WORK TASK>
Filter the lines below, copying only those with the string "picture".

DATA SECTION>
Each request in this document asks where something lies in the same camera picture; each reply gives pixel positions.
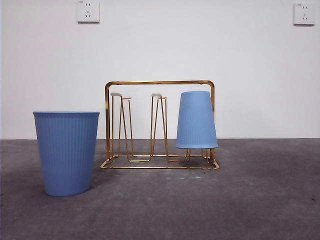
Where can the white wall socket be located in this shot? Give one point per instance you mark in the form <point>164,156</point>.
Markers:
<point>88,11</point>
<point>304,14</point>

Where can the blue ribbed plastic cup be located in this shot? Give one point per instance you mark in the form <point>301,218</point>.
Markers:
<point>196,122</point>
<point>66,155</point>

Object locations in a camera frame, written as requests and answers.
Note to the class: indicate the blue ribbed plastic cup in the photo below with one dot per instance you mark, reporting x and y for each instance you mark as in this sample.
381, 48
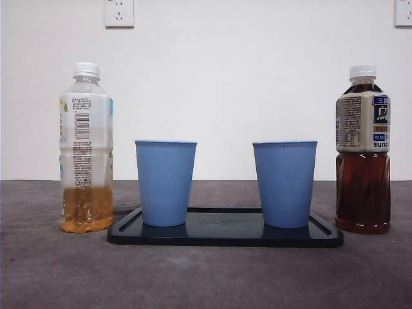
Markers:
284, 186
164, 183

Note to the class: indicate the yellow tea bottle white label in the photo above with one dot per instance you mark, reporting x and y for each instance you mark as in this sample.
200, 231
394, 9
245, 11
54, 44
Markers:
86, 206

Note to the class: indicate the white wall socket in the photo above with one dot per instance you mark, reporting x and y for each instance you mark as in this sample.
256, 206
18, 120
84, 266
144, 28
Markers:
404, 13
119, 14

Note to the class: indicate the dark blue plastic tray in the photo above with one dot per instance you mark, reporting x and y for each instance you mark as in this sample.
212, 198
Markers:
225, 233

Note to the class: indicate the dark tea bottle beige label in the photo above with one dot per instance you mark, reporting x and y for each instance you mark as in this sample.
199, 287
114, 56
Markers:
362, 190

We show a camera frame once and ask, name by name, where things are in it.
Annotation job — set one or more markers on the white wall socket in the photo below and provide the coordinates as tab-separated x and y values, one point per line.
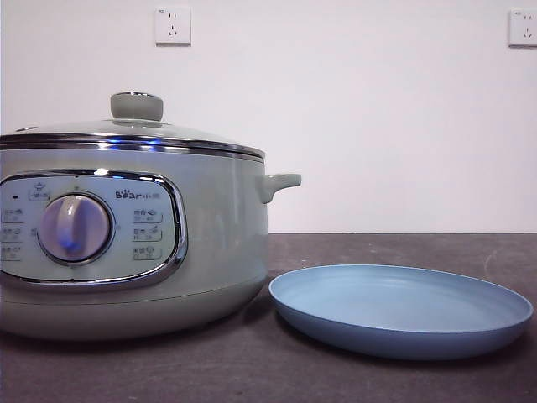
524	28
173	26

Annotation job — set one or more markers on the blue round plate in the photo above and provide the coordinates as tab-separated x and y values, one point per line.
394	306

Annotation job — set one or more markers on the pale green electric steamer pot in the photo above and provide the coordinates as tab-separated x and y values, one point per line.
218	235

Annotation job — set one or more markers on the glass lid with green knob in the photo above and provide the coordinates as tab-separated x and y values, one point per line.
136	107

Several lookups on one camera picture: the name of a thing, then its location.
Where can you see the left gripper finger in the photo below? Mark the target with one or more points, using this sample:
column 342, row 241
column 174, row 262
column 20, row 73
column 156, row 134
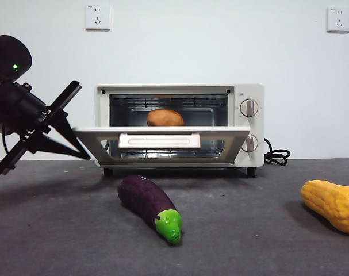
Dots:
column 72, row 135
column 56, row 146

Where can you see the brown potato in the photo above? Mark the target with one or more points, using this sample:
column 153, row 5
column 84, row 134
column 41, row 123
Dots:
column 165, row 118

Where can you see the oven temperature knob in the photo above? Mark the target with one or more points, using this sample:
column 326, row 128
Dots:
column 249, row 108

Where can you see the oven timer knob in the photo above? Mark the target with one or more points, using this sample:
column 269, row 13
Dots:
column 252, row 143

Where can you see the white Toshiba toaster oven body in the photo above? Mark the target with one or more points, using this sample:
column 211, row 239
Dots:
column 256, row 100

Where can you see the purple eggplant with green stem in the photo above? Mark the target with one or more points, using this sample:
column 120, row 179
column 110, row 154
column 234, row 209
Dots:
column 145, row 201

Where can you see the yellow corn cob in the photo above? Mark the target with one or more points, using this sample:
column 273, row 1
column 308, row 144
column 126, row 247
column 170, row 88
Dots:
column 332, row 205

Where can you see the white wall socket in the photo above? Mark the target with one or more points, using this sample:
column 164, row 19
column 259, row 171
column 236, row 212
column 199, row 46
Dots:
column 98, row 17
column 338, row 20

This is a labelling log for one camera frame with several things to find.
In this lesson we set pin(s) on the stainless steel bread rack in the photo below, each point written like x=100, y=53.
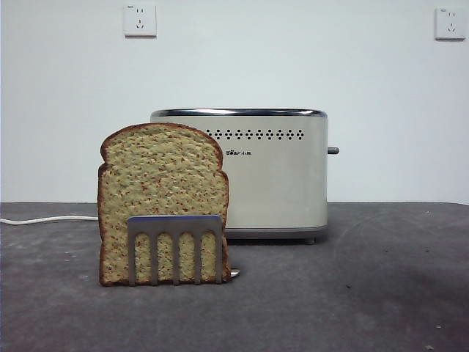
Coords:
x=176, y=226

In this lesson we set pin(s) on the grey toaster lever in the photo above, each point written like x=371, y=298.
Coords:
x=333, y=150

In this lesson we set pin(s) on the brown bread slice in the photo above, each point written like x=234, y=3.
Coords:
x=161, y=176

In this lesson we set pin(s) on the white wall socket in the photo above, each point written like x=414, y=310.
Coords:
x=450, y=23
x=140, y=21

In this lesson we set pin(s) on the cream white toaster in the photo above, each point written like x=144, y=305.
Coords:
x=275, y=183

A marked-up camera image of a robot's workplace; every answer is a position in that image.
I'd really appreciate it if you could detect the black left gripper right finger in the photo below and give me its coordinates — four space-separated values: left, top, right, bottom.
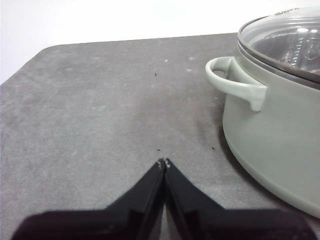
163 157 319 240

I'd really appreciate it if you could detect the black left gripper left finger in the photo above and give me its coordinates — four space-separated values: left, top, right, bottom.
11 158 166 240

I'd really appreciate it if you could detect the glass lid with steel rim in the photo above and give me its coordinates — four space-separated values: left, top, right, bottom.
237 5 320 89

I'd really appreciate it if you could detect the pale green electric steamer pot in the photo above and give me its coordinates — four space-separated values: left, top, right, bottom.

YOUR SOLUTION>
Each request in this document asks where something lies in the same camera picture; each reply gives pixel positions.
Several lookups on one camera picture: the name of a thing, then its location.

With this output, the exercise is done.